The arborist fell 40 feet from a tree and died on impact. The incident was the first of more than 100 in which tree workers were killed in 2003. The oldest worker killed last year was 67 years old. The youngest was just 12.

These people died while performing a variety of tasks, from raking leaves, to setting out cones, to climbing high out on limbs, to operating aerial lifts and chippers. The only thing they had in common was that they left families and friends grieving at the unexpected loss of someone dear to them. Tree care may be healthy for the tree, but can be hazardous to the tree worker. No question about it: Ours is a high-risk profession.

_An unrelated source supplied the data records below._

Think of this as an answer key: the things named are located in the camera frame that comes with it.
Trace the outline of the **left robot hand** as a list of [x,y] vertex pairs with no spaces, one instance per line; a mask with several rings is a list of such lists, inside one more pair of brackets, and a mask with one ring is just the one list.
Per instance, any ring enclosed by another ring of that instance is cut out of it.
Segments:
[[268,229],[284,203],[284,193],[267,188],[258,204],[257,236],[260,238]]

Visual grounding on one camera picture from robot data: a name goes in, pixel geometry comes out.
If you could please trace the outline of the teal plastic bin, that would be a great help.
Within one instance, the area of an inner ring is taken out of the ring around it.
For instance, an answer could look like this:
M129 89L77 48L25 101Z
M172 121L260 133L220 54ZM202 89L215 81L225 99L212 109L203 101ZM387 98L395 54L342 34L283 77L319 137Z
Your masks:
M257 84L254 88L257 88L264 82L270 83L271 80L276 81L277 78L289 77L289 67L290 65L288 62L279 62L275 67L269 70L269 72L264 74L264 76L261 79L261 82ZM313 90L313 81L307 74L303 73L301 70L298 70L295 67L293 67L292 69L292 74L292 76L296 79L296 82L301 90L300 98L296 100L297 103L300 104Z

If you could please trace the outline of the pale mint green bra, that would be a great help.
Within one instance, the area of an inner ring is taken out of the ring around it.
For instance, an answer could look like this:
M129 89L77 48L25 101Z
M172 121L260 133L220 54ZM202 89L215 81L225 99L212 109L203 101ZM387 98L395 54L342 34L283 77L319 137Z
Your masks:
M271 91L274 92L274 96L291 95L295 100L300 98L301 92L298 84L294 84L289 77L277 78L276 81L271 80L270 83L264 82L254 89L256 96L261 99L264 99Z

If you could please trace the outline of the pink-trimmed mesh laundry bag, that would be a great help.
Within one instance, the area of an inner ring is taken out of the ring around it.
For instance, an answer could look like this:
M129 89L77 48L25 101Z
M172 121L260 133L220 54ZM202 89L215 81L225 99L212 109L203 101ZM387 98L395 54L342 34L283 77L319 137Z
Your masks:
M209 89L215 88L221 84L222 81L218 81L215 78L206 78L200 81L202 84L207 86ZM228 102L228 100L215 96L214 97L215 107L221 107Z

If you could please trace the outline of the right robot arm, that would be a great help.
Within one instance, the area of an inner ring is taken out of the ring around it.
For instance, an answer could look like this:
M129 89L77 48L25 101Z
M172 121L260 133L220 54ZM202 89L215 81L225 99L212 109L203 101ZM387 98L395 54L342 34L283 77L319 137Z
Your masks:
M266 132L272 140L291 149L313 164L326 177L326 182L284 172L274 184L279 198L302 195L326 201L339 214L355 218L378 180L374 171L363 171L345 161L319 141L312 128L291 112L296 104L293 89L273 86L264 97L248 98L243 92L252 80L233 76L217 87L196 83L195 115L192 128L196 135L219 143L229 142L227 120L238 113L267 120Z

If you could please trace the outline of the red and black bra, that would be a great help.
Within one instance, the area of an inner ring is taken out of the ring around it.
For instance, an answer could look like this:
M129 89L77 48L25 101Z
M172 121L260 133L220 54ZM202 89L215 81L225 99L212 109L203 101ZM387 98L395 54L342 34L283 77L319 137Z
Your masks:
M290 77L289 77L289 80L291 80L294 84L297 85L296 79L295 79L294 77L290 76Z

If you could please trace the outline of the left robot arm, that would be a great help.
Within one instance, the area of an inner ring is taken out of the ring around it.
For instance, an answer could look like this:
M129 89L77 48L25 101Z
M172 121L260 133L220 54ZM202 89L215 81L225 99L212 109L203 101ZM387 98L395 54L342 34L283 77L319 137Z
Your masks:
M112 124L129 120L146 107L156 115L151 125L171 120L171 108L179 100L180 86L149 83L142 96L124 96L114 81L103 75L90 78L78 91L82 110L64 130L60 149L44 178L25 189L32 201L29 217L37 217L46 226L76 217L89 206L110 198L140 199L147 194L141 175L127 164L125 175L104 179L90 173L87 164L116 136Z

This past fall, a widely circulated news article highlighted the top ten most dangerous jobs. The unenviable number one spot was held by loggers, with a fatality rate of 117.8 deaths per 100,000 workers. Next was commercial fishery at 71.1, pilots and navigators at 69.8, and structural metal workers at 58.2. The lowest on the list, the number ten slot, were truck drivers at 25 deaths per 100,000 workers. The all-industry average, if every worker in the United States were lumped into a single category, is 4 fatalities per 100,000 workers. The occupations in the top ten are clearly more hazardous than the average job. Where were arborists on this ranking?

The federal government does not identify arborists as an entirely separate category for reporting occupational fatalities. Arborists are included for statistical purposes within the industry group Landscape and Horticultural Services, which includes lawn care workers, landscape gardeners, and landscape architects and designers, among others. More than one million people are employed in landscape and horticultural services occupations, and the collective fatality rate for this group was 16.1 per 100,000 workers, about four times higher than the all-industry average. If arborists are separated from this group, their fatality rate for 2003 was 39.5 fatalities per 100,000. That ranking places arborists as number five on the list of the most dangerous jobs in the United States. Some years, we have been much higher in the rankings. Relatively speaking, 2003 was a low year in regard to the number of arborist fatalities.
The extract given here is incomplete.